Le télescope spatial romain Nancy Grace ne se contentera pas de lever les yeux. Ça va paraître grand et ça va paraître proche.

Deux instruments principaux animent cette mission. L’instrument à grand champ. Et l’instrument coronographe romain.

On cartographie le cosmos. Les autres chassent les mondes.

Cartographie de l’univers invisible

Le Wide Field Instrument (WFI) est l’œil grand angle du télescope. Il capture de vastes pans du ciel nocturne. Son champ de vision est cent fois plus grand que celui de Hubble.

Cela signifie moins de temps pour assembler les images. Plus de temps pour voir ce qui existe.

Hubble voit les moindres détails. Roman voit les choses en grand.

Le WFI aidera les astronomes à étudier l’énergie noire et la matière noire. Il retracera la structure de l’univers sur de vastes distances. Considérez-le comme un cartographe des forces invisibles qui façonnent la réalité.

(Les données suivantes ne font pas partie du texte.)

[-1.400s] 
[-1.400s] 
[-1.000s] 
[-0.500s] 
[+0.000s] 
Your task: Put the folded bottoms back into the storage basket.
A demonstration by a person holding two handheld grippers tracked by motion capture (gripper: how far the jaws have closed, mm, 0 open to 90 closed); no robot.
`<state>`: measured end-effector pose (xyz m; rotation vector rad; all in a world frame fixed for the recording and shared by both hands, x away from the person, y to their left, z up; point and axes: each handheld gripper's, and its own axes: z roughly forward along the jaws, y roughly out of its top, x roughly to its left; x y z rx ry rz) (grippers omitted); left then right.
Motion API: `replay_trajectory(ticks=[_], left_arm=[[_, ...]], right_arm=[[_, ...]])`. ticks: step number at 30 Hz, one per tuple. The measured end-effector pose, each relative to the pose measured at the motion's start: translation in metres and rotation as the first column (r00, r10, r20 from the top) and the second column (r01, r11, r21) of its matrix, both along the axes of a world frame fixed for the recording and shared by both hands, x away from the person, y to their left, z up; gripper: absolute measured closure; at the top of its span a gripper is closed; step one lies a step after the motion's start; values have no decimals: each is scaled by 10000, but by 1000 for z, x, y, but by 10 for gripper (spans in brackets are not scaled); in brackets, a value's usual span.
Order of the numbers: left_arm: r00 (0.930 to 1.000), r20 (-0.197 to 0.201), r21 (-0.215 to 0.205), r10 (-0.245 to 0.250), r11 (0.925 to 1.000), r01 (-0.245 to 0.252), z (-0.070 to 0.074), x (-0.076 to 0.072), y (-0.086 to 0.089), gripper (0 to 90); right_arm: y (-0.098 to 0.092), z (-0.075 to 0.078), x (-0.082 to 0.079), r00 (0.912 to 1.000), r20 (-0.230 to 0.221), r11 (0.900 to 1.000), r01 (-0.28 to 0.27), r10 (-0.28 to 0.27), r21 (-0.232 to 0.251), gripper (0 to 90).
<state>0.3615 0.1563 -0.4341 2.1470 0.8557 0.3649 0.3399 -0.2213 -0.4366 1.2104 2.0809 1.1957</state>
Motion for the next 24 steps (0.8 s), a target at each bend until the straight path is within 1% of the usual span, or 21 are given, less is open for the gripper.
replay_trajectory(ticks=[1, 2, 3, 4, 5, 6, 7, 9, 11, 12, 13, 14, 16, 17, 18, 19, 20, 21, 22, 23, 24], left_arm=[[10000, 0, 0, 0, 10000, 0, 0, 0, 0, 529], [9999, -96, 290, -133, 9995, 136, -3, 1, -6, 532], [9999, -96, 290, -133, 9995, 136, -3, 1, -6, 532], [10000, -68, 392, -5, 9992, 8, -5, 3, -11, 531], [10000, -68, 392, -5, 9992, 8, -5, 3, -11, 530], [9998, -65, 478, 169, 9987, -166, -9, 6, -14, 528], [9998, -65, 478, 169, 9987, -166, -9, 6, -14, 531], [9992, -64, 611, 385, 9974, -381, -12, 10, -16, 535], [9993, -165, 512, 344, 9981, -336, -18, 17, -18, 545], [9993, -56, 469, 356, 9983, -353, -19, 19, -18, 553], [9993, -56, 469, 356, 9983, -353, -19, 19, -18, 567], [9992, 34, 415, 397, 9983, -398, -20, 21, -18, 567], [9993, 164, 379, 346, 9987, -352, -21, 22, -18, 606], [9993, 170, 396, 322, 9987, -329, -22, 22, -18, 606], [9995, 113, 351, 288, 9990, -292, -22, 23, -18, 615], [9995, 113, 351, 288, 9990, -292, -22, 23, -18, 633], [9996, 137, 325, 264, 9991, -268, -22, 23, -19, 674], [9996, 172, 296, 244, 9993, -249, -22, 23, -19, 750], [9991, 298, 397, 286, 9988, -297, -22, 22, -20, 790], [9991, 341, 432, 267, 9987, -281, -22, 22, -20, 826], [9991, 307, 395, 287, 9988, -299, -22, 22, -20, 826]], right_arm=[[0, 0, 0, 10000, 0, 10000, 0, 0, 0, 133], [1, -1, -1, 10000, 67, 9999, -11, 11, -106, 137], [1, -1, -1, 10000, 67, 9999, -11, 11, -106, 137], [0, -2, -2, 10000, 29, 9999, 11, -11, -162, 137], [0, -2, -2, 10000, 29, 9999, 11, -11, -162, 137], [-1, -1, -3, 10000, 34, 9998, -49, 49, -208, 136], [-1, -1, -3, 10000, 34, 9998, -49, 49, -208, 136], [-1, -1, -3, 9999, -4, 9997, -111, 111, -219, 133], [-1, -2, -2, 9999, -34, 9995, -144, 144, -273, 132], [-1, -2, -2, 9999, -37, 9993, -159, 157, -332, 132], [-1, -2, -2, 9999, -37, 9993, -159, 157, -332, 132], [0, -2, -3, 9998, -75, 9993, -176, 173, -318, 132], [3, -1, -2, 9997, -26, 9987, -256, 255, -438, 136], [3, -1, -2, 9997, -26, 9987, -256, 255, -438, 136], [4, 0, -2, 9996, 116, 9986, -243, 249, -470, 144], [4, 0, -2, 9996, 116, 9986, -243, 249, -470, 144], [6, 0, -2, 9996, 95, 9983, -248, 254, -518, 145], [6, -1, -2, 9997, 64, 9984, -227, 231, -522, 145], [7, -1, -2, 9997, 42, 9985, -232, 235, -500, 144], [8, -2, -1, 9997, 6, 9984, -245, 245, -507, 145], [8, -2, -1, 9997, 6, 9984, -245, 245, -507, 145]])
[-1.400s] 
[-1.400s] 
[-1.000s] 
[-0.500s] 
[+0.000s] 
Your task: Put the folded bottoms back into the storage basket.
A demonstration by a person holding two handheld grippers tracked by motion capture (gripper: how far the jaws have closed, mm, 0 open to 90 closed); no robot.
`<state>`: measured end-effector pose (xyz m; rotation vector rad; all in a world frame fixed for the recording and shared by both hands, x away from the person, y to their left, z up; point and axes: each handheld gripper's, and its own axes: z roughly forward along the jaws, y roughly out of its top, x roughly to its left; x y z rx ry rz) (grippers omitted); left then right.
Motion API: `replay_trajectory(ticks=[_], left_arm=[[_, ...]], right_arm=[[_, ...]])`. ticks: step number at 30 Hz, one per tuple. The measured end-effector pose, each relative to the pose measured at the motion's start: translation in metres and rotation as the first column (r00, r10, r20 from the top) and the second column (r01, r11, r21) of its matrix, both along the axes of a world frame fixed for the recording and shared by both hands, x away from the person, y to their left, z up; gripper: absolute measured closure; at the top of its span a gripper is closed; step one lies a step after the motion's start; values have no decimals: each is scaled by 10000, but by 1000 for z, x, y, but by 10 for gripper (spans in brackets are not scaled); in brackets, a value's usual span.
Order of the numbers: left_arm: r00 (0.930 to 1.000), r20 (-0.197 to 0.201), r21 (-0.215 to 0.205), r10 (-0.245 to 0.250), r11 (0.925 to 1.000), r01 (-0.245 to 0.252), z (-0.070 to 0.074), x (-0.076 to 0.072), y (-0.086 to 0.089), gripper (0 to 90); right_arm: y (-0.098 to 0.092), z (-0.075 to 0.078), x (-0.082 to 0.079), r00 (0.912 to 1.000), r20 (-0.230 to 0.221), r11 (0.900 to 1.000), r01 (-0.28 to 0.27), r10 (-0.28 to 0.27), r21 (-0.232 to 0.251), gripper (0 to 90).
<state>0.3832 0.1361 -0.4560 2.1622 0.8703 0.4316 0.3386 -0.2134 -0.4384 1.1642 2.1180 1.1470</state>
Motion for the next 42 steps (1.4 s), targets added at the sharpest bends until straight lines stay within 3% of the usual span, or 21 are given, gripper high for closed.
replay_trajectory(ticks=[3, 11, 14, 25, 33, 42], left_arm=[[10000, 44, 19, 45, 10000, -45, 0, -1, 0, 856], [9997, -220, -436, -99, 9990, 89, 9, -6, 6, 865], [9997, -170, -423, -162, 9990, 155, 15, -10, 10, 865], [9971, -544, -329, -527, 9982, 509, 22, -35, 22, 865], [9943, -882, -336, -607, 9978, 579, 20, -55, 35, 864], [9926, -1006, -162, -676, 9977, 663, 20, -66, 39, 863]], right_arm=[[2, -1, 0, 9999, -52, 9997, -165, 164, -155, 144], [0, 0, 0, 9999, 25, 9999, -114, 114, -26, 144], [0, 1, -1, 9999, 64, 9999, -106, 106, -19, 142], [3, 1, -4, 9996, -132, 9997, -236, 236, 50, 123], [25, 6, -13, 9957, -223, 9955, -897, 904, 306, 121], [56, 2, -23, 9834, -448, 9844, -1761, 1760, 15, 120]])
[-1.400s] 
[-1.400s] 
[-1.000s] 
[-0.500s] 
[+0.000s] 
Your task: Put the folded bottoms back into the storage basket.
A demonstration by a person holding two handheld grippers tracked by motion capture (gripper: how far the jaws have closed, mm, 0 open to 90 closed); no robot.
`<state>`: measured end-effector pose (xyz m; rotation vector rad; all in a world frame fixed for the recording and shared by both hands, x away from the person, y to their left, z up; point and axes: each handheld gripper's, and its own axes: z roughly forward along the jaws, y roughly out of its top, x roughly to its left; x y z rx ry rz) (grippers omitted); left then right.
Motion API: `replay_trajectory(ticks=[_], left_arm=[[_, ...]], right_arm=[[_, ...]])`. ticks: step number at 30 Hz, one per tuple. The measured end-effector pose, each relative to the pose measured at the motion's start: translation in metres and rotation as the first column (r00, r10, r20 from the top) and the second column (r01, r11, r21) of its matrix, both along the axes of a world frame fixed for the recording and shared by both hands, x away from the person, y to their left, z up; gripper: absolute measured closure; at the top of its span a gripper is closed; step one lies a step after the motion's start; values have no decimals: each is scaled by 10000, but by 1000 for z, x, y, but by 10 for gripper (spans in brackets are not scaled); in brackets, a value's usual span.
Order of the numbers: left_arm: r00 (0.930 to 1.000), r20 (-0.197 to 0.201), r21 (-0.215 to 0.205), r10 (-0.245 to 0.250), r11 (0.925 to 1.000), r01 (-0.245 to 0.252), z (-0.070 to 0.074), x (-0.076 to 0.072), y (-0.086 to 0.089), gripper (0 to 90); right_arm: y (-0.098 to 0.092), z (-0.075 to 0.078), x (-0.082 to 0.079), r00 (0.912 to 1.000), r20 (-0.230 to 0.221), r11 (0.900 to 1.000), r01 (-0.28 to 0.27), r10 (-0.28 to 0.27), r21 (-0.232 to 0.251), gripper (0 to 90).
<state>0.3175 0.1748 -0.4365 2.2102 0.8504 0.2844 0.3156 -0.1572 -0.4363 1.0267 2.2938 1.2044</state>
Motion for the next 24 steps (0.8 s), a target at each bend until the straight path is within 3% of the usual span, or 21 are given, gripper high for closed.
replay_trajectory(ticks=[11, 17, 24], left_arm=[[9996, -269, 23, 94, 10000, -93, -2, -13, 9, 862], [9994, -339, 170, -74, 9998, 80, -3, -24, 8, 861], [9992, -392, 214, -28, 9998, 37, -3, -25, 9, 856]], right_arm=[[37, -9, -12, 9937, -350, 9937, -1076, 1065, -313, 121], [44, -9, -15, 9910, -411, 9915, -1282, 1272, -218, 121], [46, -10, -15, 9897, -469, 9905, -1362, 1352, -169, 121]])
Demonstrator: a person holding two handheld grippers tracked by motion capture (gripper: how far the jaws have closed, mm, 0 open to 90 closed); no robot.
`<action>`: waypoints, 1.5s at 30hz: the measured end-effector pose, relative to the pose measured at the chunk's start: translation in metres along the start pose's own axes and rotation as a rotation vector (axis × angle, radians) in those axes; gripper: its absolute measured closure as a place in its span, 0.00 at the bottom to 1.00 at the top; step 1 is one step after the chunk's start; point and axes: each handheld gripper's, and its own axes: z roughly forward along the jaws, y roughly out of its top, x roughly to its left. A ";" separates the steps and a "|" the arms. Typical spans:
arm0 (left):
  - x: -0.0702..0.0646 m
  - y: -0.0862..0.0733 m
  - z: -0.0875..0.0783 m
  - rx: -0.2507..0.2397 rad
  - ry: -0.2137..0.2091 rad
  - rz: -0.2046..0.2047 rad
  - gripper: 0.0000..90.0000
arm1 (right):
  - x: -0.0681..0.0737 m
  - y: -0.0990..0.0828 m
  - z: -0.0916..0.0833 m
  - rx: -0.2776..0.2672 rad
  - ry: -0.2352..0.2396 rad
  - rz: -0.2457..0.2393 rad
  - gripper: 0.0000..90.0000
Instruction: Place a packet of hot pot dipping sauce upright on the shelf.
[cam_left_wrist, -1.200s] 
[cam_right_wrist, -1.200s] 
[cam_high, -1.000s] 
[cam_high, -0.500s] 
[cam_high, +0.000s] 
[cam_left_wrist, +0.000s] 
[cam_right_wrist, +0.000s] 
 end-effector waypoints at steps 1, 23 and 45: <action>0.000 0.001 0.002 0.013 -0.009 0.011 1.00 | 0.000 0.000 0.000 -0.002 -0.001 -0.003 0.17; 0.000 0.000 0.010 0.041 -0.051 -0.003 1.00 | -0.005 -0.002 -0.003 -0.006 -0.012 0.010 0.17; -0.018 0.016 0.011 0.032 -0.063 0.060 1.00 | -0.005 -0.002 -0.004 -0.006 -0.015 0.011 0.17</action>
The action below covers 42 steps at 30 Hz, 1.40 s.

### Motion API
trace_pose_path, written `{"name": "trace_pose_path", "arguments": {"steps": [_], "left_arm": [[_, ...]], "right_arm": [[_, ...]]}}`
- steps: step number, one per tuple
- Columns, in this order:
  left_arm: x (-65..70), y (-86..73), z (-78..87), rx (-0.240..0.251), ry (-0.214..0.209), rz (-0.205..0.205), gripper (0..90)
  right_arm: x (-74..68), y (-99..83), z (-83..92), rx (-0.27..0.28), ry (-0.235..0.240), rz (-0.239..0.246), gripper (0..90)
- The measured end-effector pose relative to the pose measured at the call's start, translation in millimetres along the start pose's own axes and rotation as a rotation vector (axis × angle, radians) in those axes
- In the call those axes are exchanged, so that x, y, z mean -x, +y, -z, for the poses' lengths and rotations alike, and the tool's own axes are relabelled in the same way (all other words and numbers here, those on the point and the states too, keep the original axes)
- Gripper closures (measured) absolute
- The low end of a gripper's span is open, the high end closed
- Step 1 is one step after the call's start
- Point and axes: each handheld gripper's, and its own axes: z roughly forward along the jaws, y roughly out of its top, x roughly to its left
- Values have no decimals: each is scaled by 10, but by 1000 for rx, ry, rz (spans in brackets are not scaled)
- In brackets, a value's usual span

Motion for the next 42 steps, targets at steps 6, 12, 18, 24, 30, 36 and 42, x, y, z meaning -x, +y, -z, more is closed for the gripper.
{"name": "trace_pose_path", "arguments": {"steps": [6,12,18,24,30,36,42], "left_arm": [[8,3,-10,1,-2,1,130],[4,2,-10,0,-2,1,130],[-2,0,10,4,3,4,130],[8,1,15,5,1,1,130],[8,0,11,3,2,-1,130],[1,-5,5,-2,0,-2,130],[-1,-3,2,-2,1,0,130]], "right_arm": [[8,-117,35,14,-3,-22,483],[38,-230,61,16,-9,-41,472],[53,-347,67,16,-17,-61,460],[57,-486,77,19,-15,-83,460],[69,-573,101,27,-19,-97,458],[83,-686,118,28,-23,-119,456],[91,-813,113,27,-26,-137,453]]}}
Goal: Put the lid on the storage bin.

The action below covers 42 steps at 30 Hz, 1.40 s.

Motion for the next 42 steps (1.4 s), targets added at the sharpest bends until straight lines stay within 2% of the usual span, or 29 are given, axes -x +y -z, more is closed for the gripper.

À la recherche de mondes de la taille de Jupiter

Ensuite, il y a le coronographe.

Cet instrument bloque la lumière des étoiles lointaines. Il peut ainsi voir la faible lueur des exoplanètes. Plus précisément ceux de la taille de Jupiter.

L’imagerie directe est difficile. La lumière des étoiles submerge la lumière de la planète. Le coronographe résout ce problème en créant une éclipse artificielle.

Cela nous permet de voir des planètes que nous ne pouvions pas voir auparavant. Pas seulement leur gravité. Leur véritable lumière.

Pourquoi c’est important

Pourquoi diviser la mise au point entre les champs larges et les gros plans ?

Parce que nous avons besoin des deux.

Nous devons comprendre l’expansion de l’univers. Et nous devons comprendre ce qui se trouve à proximité de notre propre soleil.

Roman fait les deux. Ce n’est pas seulement un successeur de Hubble. C’est un spécialiste.

Le WFI nous donne le contexte. Le coronographe nous donne de l’intimité.

Ensemble, ils répondent à différentes questions.

On se demande comment l’univers a grandi. L’autre demande si nous sommes seuls.

Ou du moins si les mondes de type Jupiter sont courants.

Les données changeront notre façon de voir l’espace. Pas seulement de près. Mais à distance aussi.

Nous ne saurons peut-être jamais si cela change tout. Mais cela changera ce que nous voyons.

Et c’est là que commence la véritable histoire.